- _TASK DETAILS_: For the listing below, show each line that includes the string "what".

- _INPUT_:
::::::::
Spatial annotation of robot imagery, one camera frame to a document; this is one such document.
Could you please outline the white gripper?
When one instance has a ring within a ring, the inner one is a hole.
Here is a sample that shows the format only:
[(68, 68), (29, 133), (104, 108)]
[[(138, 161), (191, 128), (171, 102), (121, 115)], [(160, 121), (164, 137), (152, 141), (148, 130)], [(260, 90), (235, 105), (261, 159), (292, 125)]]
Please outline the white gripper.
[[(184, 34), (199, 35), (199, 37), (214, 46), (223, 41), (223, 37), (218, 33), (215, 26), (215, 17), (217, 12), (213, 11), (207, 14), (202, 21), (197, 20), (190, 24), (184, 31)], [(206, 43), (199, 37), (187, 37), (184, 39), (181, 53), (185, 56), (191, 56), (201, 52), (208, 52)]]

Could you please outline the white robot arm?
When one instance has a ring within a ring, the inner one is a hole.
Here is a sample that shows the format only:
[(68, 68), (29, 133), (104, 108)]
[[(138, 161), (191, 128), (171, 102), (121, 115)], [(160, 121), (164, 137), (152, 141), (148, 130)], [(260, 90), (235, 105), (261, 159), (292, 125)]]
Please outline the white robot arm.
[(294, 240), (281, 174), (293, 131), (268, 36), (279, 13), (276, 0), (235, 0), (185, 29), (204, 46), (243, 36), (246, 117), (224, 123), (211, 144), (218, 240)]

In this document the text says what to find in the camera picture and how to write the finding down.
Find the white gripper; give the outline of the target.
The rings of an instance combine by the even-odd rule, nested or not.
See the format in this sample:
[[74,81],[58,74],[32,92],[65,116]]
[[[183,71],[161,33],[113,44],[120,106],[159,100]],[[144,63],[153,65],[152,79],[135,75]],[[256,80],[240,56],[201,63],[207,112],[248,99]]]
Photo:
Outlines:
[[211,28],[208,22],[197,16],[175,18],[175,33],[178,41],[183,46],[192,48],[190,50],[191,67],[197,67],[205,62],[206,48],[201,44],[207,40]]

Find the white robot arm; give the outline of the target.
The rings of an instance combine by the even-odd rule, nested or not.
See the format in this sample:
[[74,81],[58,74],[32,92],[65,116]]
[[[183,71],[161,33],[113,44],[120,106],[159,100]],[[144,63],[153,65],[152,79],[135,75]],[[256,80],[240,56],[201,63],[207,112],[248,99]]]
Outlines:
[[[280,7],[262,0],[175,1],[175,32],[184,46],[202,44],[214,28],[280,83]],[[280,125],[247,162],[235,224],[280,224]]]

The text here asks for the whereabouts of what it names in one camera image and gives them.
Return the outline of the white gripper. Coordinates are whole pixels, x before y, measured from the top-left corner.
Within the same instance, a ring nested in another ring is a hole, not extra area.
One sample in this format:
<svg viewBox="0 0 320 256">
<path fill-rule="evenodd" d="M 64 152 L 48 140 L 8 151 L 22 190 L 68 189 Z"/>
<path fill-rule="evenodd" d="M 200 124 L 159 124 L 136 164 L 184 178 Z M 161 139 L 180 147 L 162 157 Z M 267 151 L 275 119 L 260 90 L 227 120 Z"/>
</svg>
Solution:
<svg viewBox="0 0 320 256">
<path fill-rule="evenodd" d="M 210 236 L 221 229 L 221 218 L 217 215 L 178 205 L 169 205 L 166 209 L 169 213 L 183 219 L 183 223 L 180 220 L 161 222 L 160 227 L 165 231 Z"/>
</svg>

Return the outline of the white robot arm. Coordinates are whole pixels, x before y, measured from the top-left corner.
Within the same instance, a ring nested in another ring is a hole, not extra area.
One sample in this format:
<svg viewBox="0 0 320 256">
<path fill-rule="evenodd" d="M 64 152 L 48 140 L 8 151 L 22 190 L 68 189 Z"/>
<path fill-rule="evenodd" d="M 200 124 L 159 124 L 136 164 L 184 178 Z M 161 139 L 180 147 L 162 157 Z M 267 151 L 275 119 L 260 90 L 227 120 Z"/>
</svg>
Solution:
::::::::
- _YOUR RESPONSE_:
In this document the text says what to find in the camera picture and how to write the finding down.
The text here asks for the whereabouts of what it names in one camera image and gives them.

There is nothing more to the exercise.